Where a line of the data holds the word "requests", copy that line.

Segment Start: Data section

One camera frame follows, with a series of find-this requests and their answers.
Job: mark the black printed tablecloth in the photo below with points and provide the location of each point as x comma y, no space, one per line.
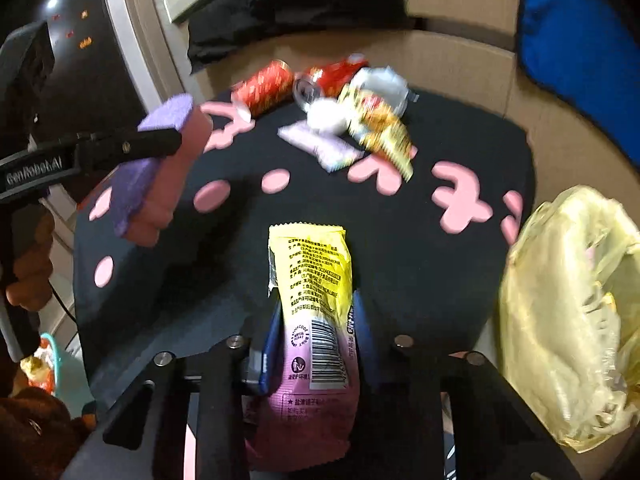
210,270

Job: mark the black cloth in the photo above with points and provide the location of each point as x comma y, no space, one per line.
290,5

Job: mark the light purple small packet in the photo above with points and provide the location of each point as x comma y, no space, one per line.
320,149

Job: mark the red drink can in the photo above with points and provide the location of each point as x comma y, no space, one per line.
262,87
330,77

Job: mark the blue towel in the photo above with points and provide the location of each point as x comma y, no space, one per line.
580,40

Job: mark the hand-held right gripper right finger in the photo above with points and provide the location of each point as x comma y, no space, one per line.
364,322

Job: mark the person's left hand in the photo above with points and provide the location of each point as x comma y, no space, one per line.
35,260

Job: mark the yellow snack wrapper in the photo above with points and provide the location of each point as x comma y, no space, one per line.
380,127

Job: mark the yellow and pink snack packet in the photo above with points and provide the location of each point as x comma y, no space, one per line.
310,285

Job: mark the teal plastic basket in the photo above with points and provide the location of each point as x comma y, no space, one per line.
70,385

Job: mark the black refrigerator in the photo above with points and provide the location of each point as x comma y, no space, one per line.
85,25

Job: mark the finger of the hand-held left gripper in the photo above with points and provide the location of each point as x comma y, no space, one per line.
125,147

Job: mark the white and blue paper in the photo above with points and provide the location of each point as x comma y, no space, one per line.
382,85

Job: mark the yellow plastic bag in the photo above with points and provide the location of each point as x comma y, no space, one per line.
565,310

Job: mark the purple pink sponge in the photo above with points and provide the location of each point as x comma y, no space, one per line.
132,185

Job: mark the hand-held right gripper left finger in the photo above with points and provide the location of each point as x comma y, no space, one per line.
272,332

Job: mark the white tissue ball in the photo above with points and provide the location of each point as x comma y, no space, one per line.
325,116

Segment End: Data section
Segment Start: Data section

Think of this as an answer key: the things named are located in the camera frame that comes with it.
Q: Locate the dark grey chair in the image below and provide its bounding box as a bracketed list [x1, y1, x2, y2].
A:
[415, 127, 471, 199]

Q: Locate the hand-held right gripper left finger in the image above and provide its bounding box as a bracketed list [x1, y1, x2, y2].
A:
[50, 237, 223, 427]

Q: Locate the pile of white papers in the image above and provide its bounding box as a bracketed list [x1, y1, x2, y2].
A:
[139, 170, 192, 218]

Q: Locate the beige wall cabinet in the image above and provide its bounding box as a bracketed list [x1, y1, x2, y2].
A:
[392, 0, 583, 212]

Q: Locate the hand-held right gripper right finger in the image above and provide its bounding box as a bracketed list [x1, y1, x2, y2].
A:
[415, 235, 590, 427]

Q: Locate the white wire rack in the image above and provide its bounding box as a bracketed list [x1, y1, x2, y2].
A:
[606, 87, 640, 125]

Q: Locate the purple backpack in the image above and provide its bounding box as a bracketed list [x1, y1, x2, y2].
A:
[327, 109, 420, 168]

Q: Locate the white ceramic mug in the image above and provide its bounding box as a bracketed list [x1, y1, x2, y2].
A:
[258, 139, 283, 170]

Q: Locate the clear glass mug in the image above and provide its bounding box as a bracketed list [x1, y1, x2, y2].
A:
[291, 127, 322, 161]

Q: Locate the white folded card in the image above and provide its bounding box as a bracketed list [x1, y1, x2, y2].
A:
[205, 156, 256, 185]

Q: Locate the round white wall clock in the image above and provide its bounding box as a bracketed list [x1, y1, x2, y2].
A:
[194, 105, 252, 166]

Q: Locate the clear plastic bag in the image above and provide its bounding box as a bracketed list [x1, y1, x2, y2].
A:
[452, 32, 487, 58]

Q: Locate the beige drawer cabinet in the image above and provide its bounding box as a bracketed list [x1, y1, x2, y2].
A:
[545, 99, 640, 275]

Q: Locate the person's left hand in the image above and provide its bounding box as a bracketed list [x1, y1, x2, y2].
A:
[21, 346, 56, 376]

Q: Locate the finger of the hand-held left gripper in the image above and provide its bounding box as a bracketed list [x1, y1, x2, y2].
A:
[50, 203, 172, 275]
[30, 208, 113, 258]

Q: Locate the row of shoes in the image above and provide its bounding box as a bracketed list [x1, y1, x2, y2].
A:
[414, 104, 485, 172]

Segment End: Data section
Segment Start: Data section

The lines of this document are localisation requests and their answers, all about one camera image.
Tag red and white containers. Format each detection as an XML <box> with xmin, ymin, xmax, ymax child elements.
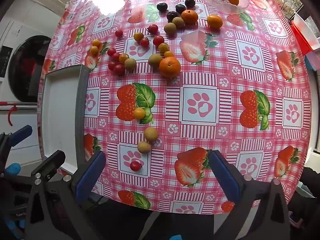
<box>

Segment End: Data section

[Reply]
One camera frame follows, with a series of find-this requests and their answers.
The lines of this document are localisation requests and their answers, all about one camera image.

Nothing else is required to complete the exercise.